• Your assignment: With the exception of the pictures, transcribe the entire listing exactly.

• Data below:

[Start of Attachment]

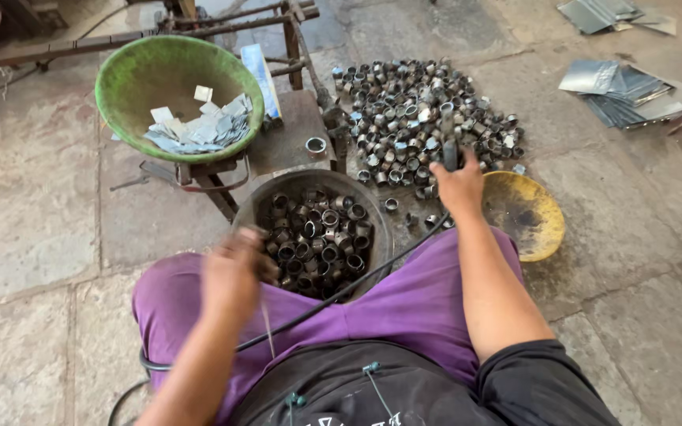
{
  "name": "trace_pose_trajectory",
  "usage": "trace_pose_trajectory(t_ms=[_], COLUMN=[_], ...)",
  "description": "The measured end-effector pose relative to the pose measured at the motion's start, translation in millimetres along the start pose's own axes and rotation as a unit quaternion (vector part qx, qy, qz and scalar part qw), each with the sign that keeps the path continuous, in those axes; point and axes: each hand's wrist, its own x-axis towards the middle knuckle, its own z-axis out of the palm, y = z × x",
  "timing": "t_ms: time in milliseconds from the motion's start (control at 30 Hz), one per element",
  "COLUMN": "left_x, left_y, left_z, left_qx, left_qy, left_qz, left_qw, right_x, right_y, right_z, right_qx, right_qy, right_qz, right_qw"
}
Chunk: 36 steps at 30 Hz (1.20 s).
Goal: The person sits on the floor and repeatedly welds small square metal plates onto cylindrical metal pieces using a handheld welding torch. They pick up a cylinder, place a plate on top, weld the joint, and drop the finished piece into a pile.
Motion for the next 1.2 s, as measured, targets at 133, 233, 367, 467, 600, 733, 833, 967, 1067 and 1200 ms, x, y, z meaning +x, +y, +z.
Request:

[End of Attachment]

• Your solution:
{
  "name": "trace_pose_trajectory",
  "usage": "trace_pose_trajectory(t_ms=[_], COLUMN=[_], ...)",
  "description": "The measured end-effector pose relative to the pose measured at the motion's start, translation in millimetres along the start pose's own axes and rotation as a unit quaternion (vector part qx, qy, qz and scalar part qw), each with the sign that keeps the path continuous, in those axes; point and axes: each hand's wrist, its own x-axis towards the middle knuckle, its own z-axis out of the palm, y = z × x",
  "timing": "t_ms: time in milliseconds from the motion's start (control at 30 Hz), one per element",
  "COLUMN": "left_x, left_y, left_z, left_qx, left_qy, left_qz, left_qw, right_x, right_y, right_z, right_qx, right_qy, right_qz, right_qw"
}
Chunk: 36 steps at 30 Hz (1.20 s).
Goal: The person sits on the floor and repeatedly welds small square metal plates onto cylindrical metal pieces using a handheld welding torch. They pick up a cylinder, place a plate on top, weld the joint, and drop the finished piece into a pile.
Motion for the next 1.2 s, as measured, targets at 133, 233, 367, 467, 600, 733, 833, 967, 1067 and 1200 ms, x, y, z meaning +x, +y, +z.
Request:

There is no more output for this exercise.